Return each entry word for word. Leave the images out.

**Stored entries**:
:::::
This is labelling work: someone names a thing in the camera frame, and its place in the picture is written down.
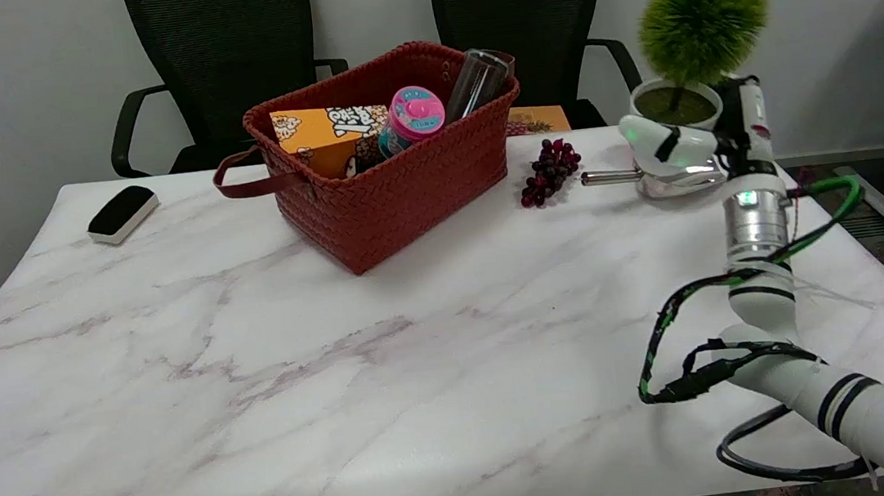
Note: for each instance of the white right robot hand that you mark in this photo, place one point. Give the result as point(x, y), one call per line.
point(744, 136)

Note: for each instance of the pink round lidded container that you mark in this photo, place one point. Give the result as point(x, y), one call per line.
point(416, 115)

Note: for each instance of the green potted ball plant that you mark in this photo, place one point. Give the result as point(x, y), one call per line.
point(701, 19)

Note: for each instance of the dark purple grape bunch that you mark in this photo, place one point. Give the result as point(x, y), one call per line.
point(549, 171)

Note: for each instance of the orange pineapple print box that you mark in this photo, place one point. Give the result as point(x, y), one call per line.
point(539, 118)

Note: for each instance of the brown woven storage basket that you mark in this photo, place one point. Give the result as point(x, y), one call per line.
point(395, 195)

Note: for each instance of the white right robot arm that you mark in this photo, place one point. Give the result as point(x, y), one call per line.
point(852, 402)

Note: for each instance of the orange popcorn box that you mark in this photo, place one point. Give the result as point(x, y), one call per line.
point(324, 137)

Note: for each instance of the black white board eraser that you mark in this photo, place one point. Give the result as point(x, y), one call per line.
point(122, 213)

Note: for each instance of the clear glass tumbler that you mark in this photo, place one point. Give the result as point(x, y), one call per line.
point(474, 84)

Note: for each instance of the black mesh office chair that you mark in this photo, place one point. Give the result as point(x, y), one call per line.
point(224, 49)
point(524, 9)

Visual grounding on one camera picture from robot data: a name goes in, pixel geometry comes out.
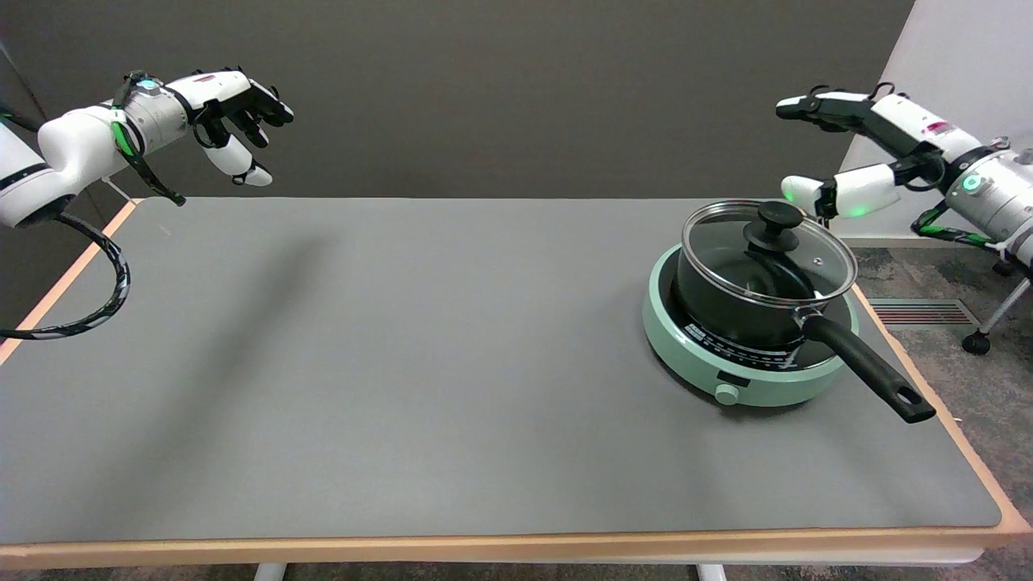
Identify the white table leg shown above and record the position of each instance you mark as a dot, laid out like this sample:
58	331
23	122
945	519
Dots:
270	573
712	573

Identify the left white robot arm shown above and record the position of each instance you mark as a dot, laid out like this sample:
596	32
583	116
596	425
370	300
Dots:
73	145

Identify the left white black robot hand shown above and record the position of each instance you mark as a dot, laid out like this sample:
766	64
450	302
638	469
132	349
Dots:
218	85

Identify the glass pot lid black knob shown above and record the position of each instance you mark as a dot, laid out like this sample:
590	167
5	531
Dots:
726	234

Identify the floor vent grille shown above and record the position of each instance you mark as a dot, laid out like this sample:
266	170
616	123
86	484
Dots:
928	313

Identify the grey table mat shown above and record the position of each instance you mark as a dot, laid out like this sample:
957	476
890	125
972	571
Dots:
403	363

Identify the wheeled metal stand base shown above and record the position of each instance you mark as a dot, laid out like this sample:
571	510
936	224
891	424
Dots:
976	342

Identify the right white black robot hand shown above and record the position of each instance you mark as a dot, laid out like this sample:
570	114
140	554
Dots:
920	121

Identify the mint green induction cooker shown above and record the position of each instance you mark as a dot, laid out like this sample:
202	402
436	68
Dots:
686	355

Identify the white partition board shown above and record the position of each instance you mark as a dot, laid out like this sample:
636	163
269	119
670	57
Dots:
968	48

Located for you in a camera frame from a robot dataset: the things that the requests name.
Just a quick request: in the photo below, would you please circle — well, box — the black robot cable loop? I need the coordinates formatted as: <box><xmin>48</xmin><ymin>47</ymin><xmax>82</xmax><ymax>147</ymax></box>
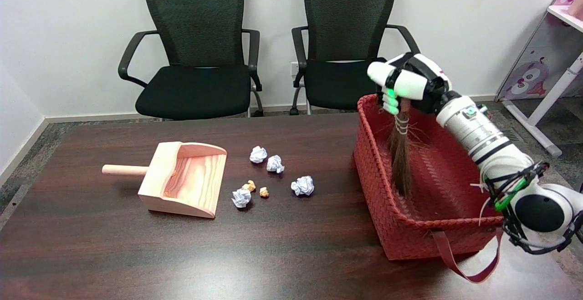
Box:
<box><xmin>482</xmin><ymin>162</ymin><xmax>583</xmax><ymax>255</ymax></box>

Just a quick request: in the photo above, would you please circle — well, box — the black mesh office chair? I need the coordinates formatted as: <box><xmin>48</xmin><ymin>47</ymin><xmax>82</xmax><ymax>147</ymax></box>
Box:
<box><xmin>291</xmin><ymin>0</ymin><xmax>422</xmax><ymax>116</ymax></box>
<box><xmin>118</xmin><ymin>0</ymin><xmax>265</xmax><ymax>121</ymax></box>

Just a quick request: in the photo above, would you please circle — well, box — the small brown hand broom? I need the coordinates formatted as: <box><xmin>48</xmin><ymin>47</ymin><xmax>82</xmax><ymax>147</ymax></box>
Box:
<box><xmin>389</xmin><ymin>100</ymin><xmax>427</xmax><ymax>198</ymax></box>

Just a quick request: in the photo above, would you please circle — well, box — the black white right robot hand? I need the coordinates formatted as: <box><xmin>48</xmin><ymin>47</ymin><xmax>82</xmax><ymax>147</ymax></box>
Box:
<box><xmin>367</xmin><ymin>53</ymin><xmax>452</xmax><ymax>116</ymax></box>

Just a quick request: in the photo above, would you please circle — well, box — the wooden dustpan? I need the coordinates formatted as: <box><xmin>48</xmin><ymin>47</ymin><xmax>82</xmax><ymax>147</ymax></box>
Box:
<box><xmin>102</xmin><ymin>142</ymin><xmax>228</xmax><ymax>219</ymax></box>

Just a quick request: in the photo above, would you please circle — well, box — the red woven basket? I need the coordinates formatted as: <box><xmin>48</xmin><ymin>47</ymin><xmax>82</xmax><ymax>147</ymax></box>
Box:
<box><xmin>353</xmin><ymin>93</ymin><xmax>506</xmax><ymax>284</ymax></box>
:::::
**RESULT BELOW**:
This is labelling work: someone names a thing in the camera frame, and its place in the picture is written down.
Note: for each instance of the white right robot hand that you mark in this photo, place one point. Give the result as point(x, y), one call per line.
point(744, 136)

Note: for each instance of the pink round lidded container that you mark in this photo, place one point. Give the result as point(x, y), one call per line.
point(416, 115)

Note: for each instance of the green potted ball plant that you mark in this photo, place one point. Give the result as point(x, y), one call per line.
point(701, 19)

Note: for each instance of the dark purple grape bunch that you mark in this photo, place one point. Give the result as point(x, y), one call per line.
point(549, 171)

Note: for each instance of the orange pineapple print box that you mark in this photo, place one point. Give the result as point(x, y), one call per line.
point(539, 118)

Note: for each instance of the brown woven storage basket that you mark in this photo, place one point. Give the result as point(x, y), one call per line.
point(395, 195)

Note: for each instance of the white right robot arm that you mark in this photo, place one point. Give the result as point(x, y), one call per line.
point(852, 402)

Note: for each instance of the orange popcorn box that you mark in this photo, place one point. Give the result as point(x, y), one call per line.
point(324, 137)

Note: for each instance of the black white board eraser that you mark in this photo, place one point. Give the result as point(x, y), one call per line.
point(122, 213)

Note: for each instance of the clear glass tumbler that you mark in this photo, place one point. Give the result as point(x, y), one call per line.
point(474, 84)

Note: for each instance of the black mesh office chair that you mark in this photo, place one point. Give the result as point(x, y), one call per line.
point(224, 49)
point(524, 9)

Visual grounding on one camera picture from robot data: a name goes in, pixel geometry comes out.
Identify the white table leg shown above and record the position of each instance you mark as a dot, laid out like this sample:
58	331
23	122
945	519
Dots:
270	573
712	573

Identify the left white robot arm shown above and record the position of each instance you mark as a dot, laid out like this sample:
596	32
583	116
596	425
370	300
Dots:
73	145

Identify the left white black robot hand shown above and record the position of each instance you mark as a dot, laid out like this sample:
766	64
450	302
638	469
132	349
Dots:
218	85

Identify the glass pot lid black knob shown above and record the position of each instance you mark as a dot, laid out like this sample:
590	167
5	531
Dots:
726	234

Identify the floor vent grille shown above and record the position of each instance you mark as a dot, laid out like this sample:
266	170
616	123
86	484
Dots:
928	313

Identify the grey table mat shown above and record the position of each instance you mark as a dot, laid out like this sample:
957	476
890	125
972	571
Dots:
403	363

Identify the wheeled metal stand base shown above and record the position of each instance you mark as a dot, laid out like this sample:
571	510
936	224
891	424
Dots:
976	342

Identify the right white black robot hand shown above and record the position of each instance you mark as a dot, laid out like this sample:
570	114
140	554
Dots:
920	121

Identify the mint green induction cooker shown above and record the position of each instance you mark as a dot, laid out like this sample:
202	402
436	68
Dots:
686	355

Identify the white partition board shown above and record the position of each instance you mark as a dot, laid out like this sample:
636	163
269	119
670	57
Dots:
968	48

Located for you in a camera frame from a robot dataset: the things that the requests name.
Just a quick request: in the photo below, would you please circle — well, box — the black robot cable loop? I need the coordinates formatted as: <box><xmin>48</xmin><ymin>47</ymin><xmax>82</xmax><ymax>147</ymax></box>
Box:
<box><xmin>482</xmin><ymin>162</ymin><xmax>583</xmax><ymax>255</ymax></box>

Just a quick request: in the photo above, would you please circle — well, box — the black mesh office chair? I need the coordinates formatted as: <box><xmin>48</xmin><ymin>47</ymin><xmax>82</xmax><ymax>147</ymax></box>
Box:
<box><xmin>291</xmin><ymin>0</ymin><xmax>422</xmax><ymax>116</ymax></box>
<box><xmin>118</xmin><ymin>0</ymin><xmax>265</xmax><ymax>121</ymax></box>

Just a quick request: in the photo above, would you please circle — well, box — the small brown hand broom? I need the coordinates formatted as: <box><xmin>48</xmin><ymin>47</ymin><xmax>82</xmax><ymax>147</ymax></box>
Box:
<box><xmin>389</xmin><ymin>100</ymin><xmax>427</xmax><ymax>198</ymax></box>

Just a quick request: in the photo above, would you please circle — well, box — the black white right robot hand? I need the coordinates formatted as: <box><xmin>48</xmin><ymin>47</ymin><xmax>82</xmax><ymax>147</ymax></box>
Box:
<box><xmin>367</xmin><ymin>53</ymin><xmax>452</xmax><ymax>116</ymax></box>

Just a quick request: in the photo above, would you please circle — well, box — the wooden dustpan? I need the coordinates formatted as: <box><xmin>48</xmin><ymin>47</ymin><xmax>82</xmax><ymax>147</ymax></box>
Box:
<box><xmin>102</xmin><ymin>142</ymin><xmax>228</xmax><ymax>219</ymax></box>

Just a quick request: in the photo above, would you please circle — well, box — the red woven basket? I need the coordinates formatted as: <box><xmin>48</xmin><ymin>47</ymin><xmax>82</xmax><ymax>147</ymax></box>
Box:
<box><xmin>353</xmin><ymin>93</ymin><xmax>506</xmax><ymax>284</ymax></box>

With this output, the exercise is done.